Old movies

I was talking to a film scholar the other day about old movies. Appropriately enough, we were having this conversation at IndieCollect, where he and his colleagues scan and digitally preserve independent films for posterity. Many of those films are quite a few decades old.

Nowadays most movies are both shot and projected digitally. No more internegatives, flatbeds, chemical baths, no more sprocket holes, second reels or work prints. Most of process of getting from lens to screen is now done in software.

But in earlier days making a movie involved many different physical steps. Each of those steps had to be done properly or you were left with nothing. Capturing a good image onto your negative was an exacting process, and everything was highly dependent on good old fashioned chemistry and physics.

Even after the negative was in the can, there was still plenty of work to do. Pulling a good print from the negative through proper control of color and timing, then the laborious and exacting process of physically cutting your film on a flatbed, each of these steps required hours upon hours of dedicated and exacting physical work.

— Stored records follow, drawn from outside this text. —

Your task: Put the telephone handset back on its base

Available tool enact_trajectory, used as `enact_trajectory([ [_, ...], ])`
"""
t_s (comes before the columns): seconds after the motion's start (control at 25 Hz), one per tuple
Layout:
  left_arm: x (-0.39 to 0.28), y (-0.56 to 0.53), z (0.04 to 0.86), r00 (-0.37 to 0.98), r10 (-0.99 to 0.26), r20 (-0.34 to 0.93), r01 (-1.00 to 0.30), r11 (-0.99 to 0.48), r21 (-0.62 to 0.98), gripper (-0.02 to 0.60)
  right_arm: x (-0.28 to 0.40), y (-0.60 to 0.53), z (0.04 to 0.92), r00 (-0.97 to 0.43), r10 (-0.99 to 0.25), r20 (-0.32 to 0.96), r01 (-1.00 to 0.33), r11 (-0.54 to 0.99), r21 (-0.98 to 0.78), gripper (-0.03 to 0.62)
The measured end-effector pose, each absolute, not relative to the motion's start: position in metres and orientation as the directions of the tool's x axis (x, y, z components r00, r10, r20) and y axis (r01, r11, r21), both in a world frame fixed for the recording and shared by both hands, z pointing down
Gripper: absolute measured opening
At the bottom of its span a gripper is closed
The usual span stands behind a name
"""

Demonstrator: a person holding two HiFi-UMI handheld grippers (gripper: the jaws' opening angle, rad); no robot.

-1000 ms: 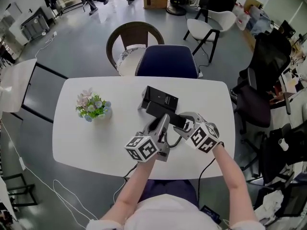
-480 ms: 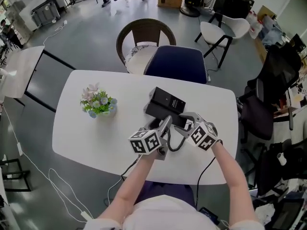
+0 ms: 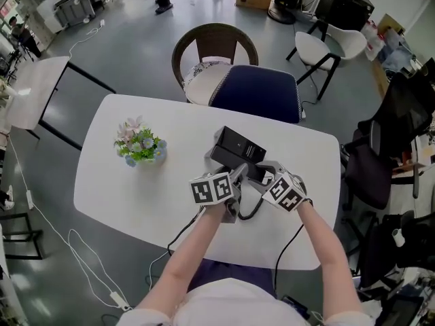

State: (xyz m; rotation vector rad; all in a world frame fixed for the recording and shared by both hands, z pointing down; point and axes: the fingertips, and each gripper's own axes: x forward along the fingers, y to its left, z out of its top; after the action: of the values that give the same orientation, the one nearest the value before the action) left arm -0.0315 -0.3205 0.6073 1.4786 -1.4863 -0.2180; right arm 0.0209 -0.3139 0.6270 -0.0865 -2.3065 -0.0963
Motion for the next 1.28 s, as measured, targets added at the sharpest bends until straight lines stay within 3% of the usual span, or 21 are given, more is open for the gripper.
enact_trajectory([
  [0.28, -0.036, -0.327, 0.623, 0.199, -0.809, 0.553, -0.579, 0.358, 0.733, 0.301, 0.018, -0.315, 0.639, -0.664, 0.05, 0.746, 0.086, 0.996, 0.01, 0.224],
  [0.52, -0.038, -0.328, 0.633, 0.171, -0.78, 0.602, -0.577, 0.416, 0.703, 0.314, 0.017, -0.32, 0.649, -0.647, 0.028, 0.762, 0.055, 0.998, 0.01, 0.224],
  [1.0, -0.037, -0.275, 0.609, 0.183, -0.832, 0.523, -0.573, 0.342, 0.745, 0.318, 0.013, -0.319, 0.66, -0.65, -0.021, 0.76, 0.039, 0.997, 0.061, 0.224],
  [1.28, -0.038, -0.234, 0.614, 0.171, -0.818, 0.55, -0.621, 0.344, 0.704, 0.318, 0.009, -0.322, 0.667, -0.639, -0.073, 0.766, 0.018, 0.994, 0.11, 0.222],
])
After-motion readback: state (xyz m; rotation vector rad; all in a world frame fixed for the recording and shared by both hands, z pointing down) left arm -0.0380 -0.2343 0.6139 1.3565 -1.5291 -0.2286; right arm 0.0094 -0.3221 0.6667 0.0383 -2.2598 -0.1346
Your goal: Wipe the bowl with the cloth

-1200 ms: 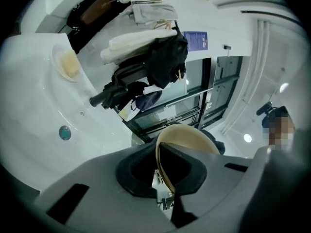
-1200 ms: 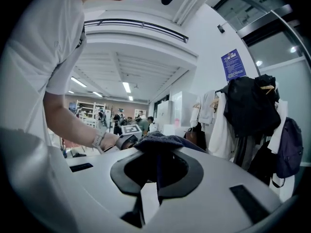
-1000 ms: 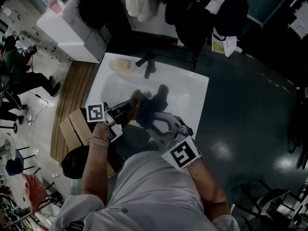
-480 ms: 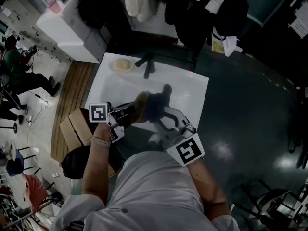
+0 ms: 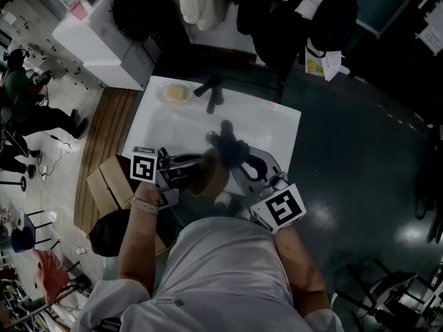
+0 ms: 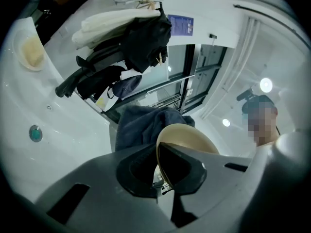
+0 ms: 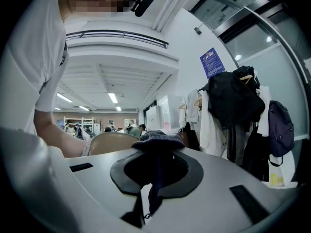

Contemplating the racks upon racks of old reels of film at IndieCollect, the tangible record of an immense amount of collective labor, my colleague turned to me and asked: “What do you think motivated them to go through all that trouble?”

To me it seemed like an easy question. “Because,” I said, “that was the easiest way to do it.”

2 thoughts on “Old movies”

  1. Years ago, I stumbled across an atlas in the library. NASA published a photographic atlas of most of the surface of the moon. What amazed me was not the atlas itself, but the description of the probe they’d built to capture the images.

    This was a survey to find possible landing sites for the Apollo missions. The probe had a can of black-and-white 70mm film that unspooled past a pair of lenses and into an onboard film-processing lab. The processed film then crawled past a row scanner and the scanned images were transmitted back to earth at 300 baud. Note that this was one continuous strip of film. All these processes (exposure, processing, and scanning) took place at different rates, so the film itself was essentially a buffer for the data.

    Imagine putting a fully automated and thermally insulated 1-hour film lab in orbit around the moon. Today, we could probably lob a smartphone attached to a Pringles can WiFi antenna. 😉

  2. Thanks — that’s a great example of the same principle at work.

    NASA did it that particular way for a good reason: That was the easiest way to do it.